Klausul denda dan pidana
Sumber pejabat pemerintahan mengatakan kepada perusahaan internet bahwa ihwal permintaan “mendesak” ini terutama meliputi konten yang sensitif, seperti keamanan, terorisme dan ketertiban umum, serta perlindungan anak,
Skema sanksinya sebagai berikut. Setelah menerima keluhan secara resmi, perusahaan akan didenda per item konten, dan nominalnya akan meningkat jika konten bertahan lebih lama di platform.
Jika platform gagal memenuhi permintaan di banyak kesempatan, maka terdapat kemungkinan layanannya diblokir di Indonesia, dan staf mereka menghadapi sanksi pidana.

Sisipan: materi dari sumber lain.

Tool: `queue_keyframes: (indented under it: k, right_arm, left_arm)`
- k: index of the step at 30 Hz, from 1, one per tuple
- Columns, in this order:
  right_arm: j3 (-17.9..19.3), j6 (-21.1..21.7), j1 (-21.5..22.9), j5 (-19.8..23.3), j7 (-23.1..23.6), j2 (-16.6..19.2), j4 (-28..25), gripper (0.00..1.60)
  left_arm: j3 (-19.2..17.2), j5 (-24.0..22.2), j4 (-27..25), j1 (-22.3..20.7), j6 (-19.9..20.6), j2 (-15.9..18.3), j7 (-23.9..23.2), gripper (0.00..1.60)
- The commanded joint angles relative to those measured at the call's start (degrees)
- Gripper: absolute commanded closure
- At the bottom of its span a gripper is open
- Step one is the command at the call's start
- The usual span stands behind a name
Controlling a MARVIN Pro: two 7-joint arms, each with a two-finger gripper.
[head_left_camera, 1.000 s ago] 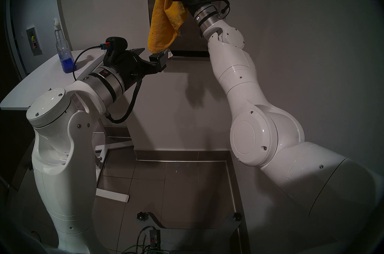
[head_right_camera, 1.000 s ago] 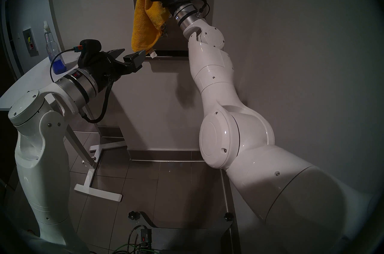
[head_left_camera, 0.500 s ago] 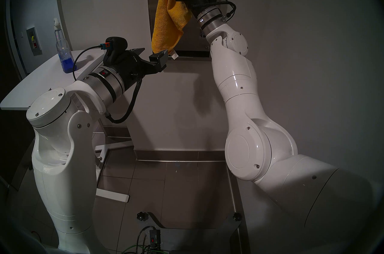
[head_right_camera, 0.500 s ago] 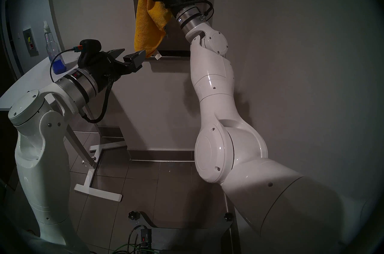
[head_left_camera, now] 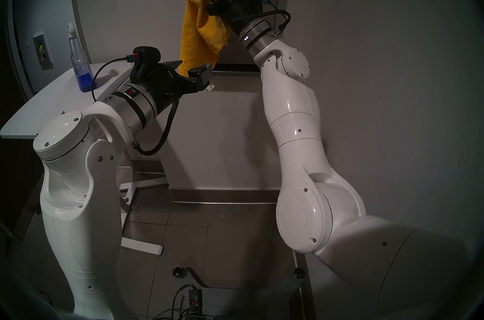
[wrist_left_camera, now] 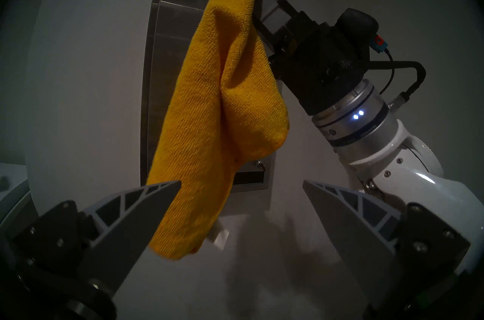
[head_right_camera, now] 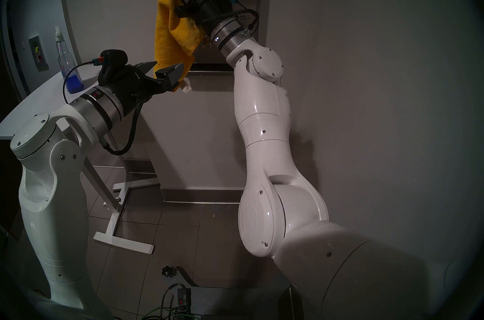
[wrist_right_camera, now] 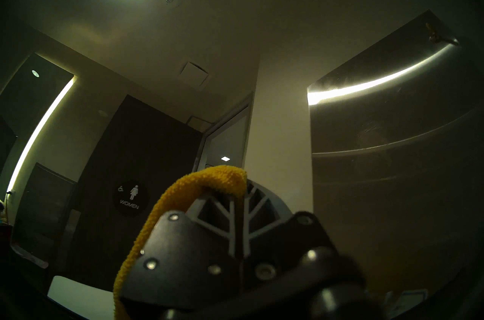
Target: Pick up the cloth and wipe the surface
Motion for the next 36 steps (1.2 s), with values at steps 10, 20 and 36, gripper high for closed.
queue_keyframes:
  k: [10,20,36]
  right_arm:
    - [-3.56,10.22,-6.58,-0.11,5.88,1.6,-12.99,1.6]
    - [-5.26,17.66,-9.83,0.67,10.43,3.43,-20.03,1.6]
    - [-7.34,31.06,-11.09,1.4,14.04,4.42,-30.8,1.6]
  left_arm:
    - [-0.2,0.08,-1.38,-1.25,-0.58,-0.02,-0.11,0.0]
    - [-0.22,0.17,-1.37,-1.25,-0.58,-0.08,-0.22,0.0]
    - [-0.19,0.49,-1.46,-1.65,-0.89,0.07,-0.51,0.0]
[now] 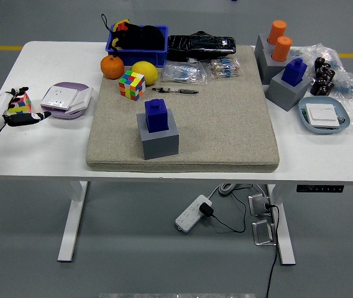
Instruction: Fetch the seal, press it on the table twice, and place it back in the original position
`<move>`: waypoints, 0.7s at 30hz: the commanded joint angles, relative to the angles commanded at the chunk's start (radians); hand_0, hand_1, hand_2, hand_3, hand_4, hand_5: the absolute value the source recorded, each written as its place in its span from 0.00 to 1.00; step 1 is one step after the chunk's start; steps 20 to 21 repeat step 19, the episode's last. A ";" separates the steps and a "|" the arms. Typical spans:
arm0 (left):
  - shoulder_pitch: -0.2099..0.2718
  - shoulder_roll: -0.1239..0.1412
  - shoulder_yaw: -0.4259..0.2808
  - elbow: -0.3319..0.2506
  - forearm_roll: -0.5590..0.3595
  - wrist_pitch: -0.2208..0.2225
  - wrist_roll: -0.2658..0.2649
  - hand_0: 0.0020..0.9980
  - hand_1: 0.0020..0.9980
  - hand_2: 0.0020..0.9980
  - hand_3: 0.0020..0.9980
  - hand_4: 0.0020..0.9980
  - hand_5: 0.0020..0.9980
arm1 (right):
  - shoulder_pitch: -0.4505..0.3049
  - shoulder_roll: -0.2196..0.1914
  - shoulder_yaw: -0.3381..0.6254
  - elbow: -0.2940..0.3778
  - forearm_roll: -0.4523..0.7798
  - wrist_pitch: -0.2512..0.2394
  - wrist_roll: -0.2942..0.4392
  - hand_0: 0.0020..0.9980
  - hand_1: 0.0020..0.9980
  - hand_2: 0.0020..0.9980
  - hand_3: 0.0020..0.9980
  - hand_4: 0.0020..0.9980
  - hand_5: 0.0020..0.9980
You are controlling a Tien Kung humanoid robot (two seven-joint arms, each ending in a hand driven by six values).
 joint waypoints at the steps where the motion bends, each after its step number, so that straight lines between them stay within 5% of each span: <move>1: -0.001 0.000 0.001 0.001 -0.001 0.000 0.000 0.90 0.95 0.96 0.93 0.93 0.29 | 0.000 0.000 0.001 0.000 -0.001 0.000 0.000 0.81 0.71 0.68 0.68 0.72 0.50; 21: -0.005 0.002 -0.015 -0.004 0.003 0.000 0.001 0.90 0.95 0.96 0.93 0.92 0.29 | 0.002 0.000 0.005 -0.001 -0.001 0.000 -0.001 0.81 0.71 0.68 0.68 0.72 0.50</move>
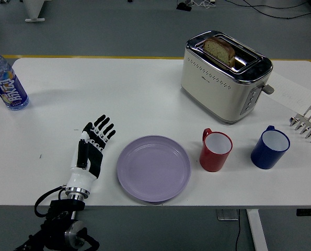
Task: Push plate across desktop
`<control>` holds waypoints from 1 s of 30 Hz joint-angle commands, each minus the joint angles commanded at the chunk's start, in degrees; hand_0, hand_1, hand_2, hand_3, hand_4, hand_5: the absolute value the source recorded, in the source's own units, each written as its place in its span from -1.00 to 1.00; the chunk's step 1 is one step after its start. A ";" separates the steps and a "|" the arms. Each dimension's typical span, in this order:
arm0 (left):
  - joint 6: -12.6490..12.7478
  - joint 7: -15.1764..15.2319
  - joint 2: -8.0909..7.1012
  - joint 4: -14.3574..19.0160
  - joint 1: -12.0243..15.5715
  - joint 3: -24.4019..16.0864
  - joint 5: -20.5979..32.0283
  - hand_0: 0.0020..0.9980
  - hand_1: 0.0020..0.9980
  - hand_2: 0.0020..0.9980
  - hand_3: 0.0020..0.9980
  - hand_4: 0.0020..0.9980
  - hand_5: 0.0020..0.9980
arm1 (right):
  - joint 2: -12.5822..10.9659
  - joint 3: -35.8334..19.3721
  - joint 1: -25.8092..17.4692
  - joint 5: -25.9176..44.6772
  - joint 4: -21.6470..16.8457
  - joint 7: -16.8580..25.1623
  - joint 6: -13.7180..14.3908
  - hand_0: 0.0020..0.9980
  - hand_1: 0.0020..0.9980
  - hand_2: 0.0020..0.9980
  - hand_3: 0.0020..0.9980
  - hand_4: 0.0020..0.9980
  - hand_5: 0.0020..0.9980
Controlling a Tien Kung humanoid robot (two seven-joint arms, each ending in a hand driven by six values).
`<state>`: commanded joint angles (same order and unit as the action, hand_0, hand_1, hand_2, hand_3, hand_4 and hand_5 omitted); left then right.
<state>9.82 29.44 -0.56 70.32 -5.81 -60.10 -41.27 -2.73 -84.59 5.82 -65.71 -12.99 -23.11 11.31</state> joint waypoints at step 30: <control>-11.24 -18.41 -14.53 -4.00 0.34 -35.62 -9.45 0.52 0.56 0.55 0.44 0.01 1.00 | 0.20 -0.39 -0.18 0.17 -0.27 -0.68 0.67 0.28 0.21 0.32 0.54 -0.01 0.12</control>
<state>-1.43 11.03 -15.09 66.32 -5.47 -95.72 -50.72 -2.53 -84.98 5.63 -65.53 -13.26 -23.79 11.99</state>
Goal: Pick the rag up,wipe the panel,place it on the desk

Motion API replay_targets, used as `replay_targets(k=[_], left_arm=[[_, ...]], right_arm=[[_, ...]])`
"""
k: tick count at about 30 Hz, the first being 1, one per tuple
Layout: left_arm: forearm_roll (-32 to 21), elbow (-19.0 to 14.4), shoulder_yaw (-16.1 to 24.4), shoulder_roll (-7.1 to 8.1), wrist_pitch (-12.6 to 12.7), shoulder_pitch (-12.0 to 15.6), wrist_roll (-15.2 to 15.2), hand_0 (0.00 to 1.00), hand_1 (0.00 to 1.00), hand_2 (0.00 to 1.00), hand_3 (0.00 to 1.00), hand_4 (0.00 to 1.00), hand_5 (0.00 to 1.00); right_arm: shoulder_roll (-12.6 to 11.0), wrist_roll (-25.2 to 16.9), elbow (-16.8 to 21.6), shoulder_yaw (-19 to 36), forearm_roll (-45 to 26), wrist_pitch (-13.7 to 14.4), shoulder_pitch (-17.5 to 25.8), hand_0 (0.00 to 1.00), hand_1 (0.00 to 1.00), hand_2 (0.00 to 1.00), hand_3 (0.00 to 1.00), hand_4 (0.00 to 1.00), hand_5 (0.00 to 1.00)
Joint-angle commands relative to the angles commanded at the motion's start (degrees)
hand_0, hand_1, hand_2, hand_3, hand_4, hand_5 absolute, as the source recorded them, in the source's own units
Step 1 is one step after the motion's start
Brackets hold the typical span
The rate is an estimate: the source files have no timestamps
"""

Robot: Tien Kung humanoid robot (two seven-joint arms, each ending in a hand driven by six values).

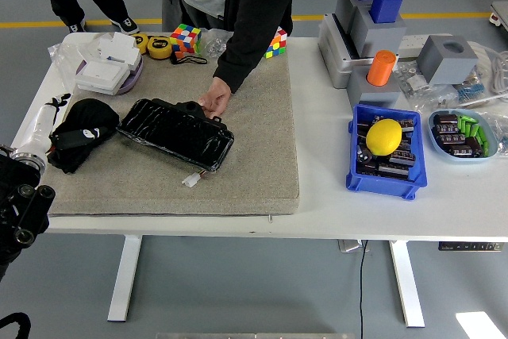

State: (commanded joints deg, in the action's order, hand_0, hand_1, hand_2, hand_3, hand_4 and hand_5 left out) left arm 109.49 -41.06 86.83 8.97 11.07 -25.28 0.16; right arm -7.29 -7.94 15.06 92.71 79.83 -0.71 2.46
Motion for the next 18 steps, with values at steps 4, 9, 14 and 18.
replay_targets(k=[4, 9, 14, 18], left_arm=[[-0.21, 1.66, 0.08, -0.33, 0.86, -0.85, 0.54, 0.745, 0.759, 0.725, 0.807, 0.861, 0.137], [-1.53, 3.16, -0.03, -0.75, 1.48, -1.55, 1.19, 0.513, 0.611, 0.553, 0.622, 0.768, 0.087], [-1.59, 4.29, -0.09, -1.15, 1.56, -2.15, 1.26, 0.413, 0.467, 0.518, 0.577, 0.714, 0.022], [-1.83, 4.96, -0.12, -1.4, 2.81, -2.56, 2.97, 0.413, 0.467, 0.518, 0.577, 0.714, 0.022]], right_arm=[[0.02, -0.01, -0.01, 0.14, 0.02, 0.03, -0.06, 0.557, 0.566, 0.495, 0.522, 0.895, 0.368], [0.1, -0.02, -0.04, 0.26, 0.05, 0.04, -0.1, 0.558, 0.566, 0.496, 0.522, 0.895, 0.368], [0.14, -0.04, -0.04, 0.15, 0.04, 0.05, -0.06, 0.557, 0.566, 0.496, 0.522, 0.896, 0.367], [0.09, 0.01, -0.01, -0.05, -0.02, 0.05, -0.12, 0.557, 0.566, 0.496, 0.522, 0.896, 0.367]])
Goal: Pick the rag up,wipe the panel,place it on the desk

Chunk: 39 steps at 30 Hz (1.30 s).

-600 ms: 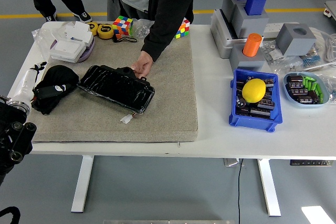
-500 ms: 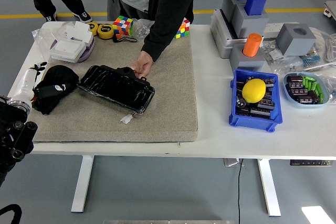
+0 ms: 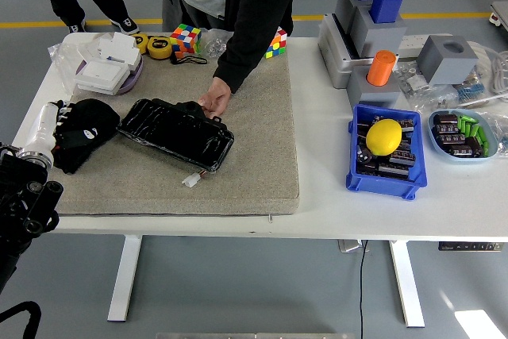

Peraturan tersebut akan berlaku untuk semua platform internet dan digital yang ditetapkan sebagai "operator sistem internet", mulai dari raksasa media sosial hingga e-commerce dan financial technology atau fintech serta perusahaan telekomunikasi.
Menurut Dedy, kementeriannya dan Kementerian Keuangan memang sedang menyusun Rancangan Peraturan Pemerintah tentang Penerimaan Negara Bukan Pajak (PNBP) pada Kementerian Kominfo (RPP PNPB). Salah satu muatan dalam RPP PNBP tersebut adalah ketentuan nilai denda yang dapat dikenakan apabila terjadi pelanggaran pada UU ITE dan PP No. 71 2019 tentang Penyelenggaraan Sistem dan Transaksi Elektronik (PP PSTE).
Penyusunan RPP PNBP merupakan amanat dari UU ITE dan PP PSTE, kata Dedy. Peraturan tersebut telah mengatur pengenaan sanksi administratif berupa denda apabila suatu penyelenggara sistem elektronik termasuk platform internet tidak memenuhi kewajiban yang berlaku. “Sesuai sifatnya yang mengatur sanksi administratif, RPP PNBP tidak mengatur pengenaan ketentuan pidana. Adapun untuk pengaturan ketentuan pidana tetap merujuk pada UU ITE,” ujarnya.
Sementara itu, tiga sumber perusahaan medsos mengatakan mereka khawatir kemungkinan penjangkauan pemerintah terhadap konten daring. Menurut mereka, bisa jadi ada definisi yang tak spesifik dan jelas mengenai konten-konten dimaksud, misalnya, terorisme.
"Banyak isu tentang kebebasan berekspresi akan muncul,” katanya. Lima perusahaan yang terlibat pembicaraan juga menyebutkan bahwa mereka tidak memiliki cukup staf untuk memenuhi permintaan pemerintah tepat waktu. Proses banding atas kasus-kasus tersebut juga bekum jelas. Dua sumber bahkan mengatakan itu bisa mendorong "penyensoran berlebihan".